Legislators have recommended bullet-proof glass be installed inside the Legislative Assembly as part of an overall security upgrade.
In a report tabled last week, the Standing House Committee, a group of government and opposition lawmakers, also called for extra security guards and policemen to be stationed at Cayman’s national legislature.
‘We are simply trying to be proactive,’ said Committee Chairman and George Town MLA Alfonso Wright.
‘Parliament being parliament, we thought we should look a little more closely at the issue of security,’ he said. ‘Having one security guard that is unarmed might not be enough.’
While lawmakers from both sides of the house signed off on the report, there seems little chance of bullet-proof glass going up around the assembly’s public gallery any time soon.
Leader of the Opposition and committee member McKeeva Bush sought to distance himself from the proposal when contacted by the Caymanian Compass this week and lawmakers are likely to find themselves with more pressing concerns before the legislature is dissolved next Tuesday.
In fact, legislators did not pause to debate the report when it was tabled last week and Mr. Wright conceded ‘It may not happen, especially in these tough economic times.’
Mr. Bush said he signed off on the report because it contained a number of other good ideas, including making the rear of the house wheelchair accessible and raising electrical outlets so they aren’t damaged by flooding in storms.
But asked whether bullet-proof glass is needed to protect members from threats in the public gallery, Mr. Bush said ‘of course not.’
‘We don’t have money to help people in social services. We don’t know what the country is running on because they don’t have audited accounts,’ he said. ‘It’s a pile of nonsense.’
Mr. Wright emphasised there have been no recent threats to legislators and none have raised any concerns with him about their security.
‘We have taken a lot of things for granted over the years,’ he said. ‘It is better to deal with potential problems before they arise than to have to act once we have a crisis on our hands.’
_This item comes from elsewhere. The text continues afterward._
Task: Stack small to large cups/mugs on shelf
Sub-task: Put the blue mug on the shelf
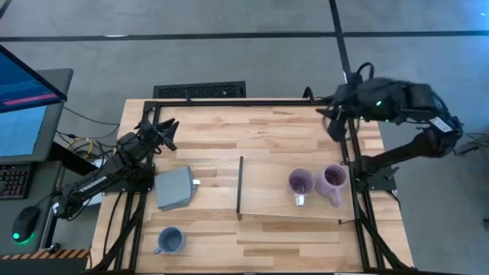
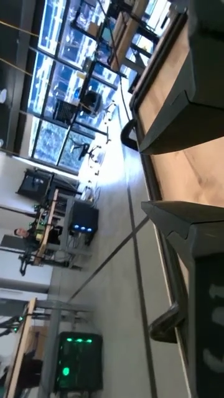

The report calls for tempered glass to be installed in other areas of the house that could be exposed to threats from the public gallery.
The committee also suggested that four full-time security guards be employed, to ensure there is always one guard protecting the legislature.
Two police officers should also be on hand when the house is in session, in the same way special constables are deployed every day to the nearby courthouse, the committee said.
‘There are enough important documents down there and the building is important enough that you want to have security on hand around the clock,’ Mr. Wright said.
Fellow committee member and government backbencher Osbourne Bodden said few national legislatures have such a relaxed attitude to security as Cayman’s.
‘If you go to parliaments anywhere in the world, you can’t just walk in and out freely like you can here,’ he said.
‘If someone wanted to do something to harm someone, we don’t really have a lot of protection on the premises.
‘It’s just a case of us not wanting to take any unnecessary risks.’
Mr. Bodden noted there was a time in Cayman when doors and windows were routinely left unlocked. ‘They have to be locked now,’ he said. ‘It’s no different to that.’
The five-member committee, which also includes government backbencher Lucille Seymour and opposition MLA Captain Eugene Ebanks, also looked at a number of other maintenance and security issues facing the house.
Lighting is being improved in front of the assembly to increase security, Mr. Wright noted and the committee has called for security cameras to be upgraded.
They also asked that more parking be made available for the assembly, possibly at the old Tower Building site. Parking is a particular problem during Finance Committee meetings, Mr. Wright explained, when various government employees come to the assembly to help ministers or official members answer questions.
The assembly’s security system will be upgraded so members have 24-hour access to the building. Presently, the access system changes at 7pm and members that step outside after then have to call someone to let them back in.
The system will also be set up so it can record an audit trial of people entering and leaving the building at different times.